-- Exercise description --
As the answer, give every line of the records that includes the word "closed".

-- Task inputs --
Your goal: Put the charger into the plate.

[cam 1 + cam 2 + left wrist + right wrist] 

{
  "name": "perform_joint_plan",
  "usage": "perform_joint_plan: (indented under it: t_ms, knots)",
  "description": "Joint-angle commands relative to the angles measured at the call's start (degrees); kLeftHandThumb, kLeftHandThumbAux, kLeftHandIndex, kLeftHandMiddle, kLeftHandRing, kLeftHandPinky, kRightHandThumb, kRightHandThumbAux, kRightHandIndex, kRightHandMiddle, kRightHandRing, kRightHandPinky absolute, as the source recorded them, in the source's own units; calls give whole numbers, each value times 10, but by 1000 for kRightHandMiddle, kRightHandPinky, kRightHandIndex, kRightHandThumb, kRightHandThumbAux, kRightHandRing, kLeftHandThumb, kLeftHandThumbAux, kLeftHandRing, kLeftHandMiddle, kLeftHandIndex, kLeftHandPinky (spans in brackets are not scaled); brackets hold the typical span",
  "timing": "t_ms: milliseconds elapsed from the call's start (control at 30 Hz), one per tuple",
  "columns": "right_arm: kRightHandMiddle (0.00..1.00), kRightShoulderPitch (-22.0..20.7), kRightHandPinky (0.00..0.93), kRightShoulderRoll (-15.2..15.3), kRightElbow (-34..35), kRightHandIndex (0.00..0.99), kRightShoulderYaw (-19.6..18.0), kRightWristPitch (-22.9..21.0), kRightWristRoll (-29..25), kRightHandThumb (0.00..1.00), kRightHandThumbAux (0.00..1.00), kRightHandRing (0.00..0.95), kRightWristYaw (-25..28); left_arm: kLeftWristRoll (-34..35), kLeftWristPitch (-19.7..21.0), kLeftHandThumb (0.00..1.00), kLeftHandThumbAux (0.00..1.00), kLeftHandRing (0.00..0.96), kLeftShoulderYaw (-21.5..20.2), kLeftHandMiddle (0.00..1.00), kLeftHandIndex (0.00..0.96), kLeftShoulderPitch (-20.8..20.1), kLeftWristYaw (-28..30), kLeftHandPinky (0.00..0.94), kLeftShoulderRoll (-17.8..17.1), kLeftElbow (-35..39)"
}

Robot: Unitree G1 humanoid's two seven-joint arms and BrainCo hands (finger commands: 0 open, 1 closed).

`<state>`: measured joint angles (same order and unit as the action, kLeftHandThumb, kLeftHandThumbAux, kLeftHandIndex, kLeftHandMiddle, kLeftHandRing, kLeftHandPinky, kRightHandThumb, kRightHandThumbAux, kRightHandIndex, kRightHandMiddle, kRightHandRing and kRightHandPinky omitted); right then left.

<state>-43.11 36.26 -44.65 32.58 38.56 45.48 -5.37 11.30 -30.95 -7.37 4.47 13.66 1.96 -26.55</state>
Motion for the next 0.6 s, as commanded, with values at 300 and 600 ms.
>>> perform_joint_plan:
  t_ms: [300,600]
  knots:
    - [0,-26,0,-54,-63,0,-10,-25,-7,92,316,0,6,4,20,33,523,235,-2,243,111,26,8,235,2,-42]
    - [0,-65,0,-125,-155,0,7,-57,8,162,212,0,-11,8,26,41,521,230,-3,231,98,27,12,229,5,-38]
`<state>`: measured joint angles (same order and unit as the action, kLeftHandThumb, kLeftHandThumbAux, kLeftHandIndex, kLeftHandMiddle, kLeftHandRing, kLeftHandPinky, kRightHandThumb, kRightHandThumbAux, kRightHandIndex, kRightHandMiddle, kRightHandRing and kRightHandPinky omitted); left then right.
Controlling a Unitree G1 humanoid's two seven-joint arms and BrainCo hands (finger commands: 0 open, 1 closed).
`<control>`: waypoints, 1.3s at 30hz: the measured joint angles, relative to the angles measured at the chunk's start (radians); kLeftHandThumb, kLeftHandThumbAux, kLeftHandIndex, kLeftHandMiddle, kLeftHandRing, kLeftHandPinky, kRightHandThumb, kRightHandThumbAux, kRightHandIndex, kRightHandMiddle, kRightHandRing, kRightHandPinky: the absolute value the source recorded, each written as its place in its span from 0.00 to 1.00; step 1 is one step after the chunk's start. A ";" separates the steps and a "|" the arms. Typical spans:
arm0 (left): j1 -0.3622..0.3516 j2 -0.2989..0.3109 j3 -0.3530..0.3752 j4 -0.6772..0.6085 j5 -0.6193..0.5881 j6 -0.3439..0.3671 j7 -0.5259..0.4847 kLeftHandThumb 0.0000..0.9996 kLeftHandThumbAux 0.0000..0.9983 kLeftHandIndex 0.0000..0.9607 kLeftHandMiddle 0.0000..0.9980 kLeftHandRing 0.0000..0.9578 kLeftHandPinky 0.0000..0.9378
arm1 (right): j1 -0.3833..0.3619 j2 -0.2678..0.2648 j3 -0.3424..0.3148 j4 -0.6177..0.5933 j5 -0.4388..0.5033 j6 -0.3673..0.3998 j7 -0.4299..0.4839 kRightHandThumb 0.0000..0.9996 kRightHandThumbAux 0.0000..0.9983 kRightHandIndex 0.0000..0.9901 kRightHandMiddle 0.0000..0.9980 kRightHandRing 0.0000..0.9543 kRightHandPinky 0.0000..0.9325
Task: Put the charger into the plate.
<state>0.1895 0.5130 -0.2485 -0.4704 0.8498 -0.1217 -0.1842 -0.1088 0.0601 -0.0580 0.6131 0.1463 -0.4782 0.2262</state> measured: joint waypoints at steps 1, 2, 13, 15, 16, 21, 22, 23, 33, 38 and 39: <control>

-- Response for this exercise --
Robot: Unitree G1 humanoid's two seven-joint arms and BrainCo hands (finger commands: 0 open, 1 closed).
Controlling a Unitree G1 humanoid's two seven-joint arms and BrainCo hands (finger commands: 0 open, 1 closed).

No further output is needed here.